------ Dataset extract
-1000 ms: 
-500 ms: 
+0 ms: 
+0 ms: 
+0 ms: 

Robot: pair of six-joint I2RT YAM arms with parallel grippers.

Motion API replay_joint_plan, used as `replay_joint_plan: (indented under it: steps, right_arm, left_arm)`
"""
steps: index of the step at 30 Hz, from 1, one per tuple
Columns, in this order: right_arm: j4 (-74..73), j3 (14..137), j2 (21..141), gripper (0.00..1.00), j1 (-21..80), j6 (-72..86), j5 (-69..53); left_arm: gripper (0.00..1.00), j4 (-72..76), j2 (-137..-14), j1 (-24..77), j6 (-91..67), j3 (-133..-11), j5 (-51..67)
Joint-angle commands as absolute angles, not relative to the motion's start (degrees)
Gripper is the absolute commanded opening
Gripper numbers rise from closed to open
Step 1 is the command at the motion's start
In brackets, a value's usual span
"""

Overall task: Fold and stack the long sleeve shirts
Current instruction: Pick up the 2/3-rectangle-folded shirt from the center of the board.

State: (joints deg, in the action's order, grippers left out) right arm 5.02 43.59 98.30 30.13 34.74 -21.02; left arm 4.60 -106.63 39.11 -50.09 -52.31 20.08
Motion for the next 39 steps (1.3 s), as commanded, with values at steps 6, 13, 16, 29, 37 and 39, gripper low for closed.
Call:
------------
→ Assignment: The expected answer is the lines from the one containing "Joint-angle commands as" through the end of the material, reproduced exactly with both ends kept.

→ Solution to this task:
Joint-angle commands as absolute angles, not relative to the motion's start (degrees)
Gripper is the absolute commanded opening
Gripper numbers rise from closed to open
Step 1 is the command at the motion's start
In brackets, a value's usual span
"""

Overall task: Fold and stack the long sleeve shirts
Current instruction: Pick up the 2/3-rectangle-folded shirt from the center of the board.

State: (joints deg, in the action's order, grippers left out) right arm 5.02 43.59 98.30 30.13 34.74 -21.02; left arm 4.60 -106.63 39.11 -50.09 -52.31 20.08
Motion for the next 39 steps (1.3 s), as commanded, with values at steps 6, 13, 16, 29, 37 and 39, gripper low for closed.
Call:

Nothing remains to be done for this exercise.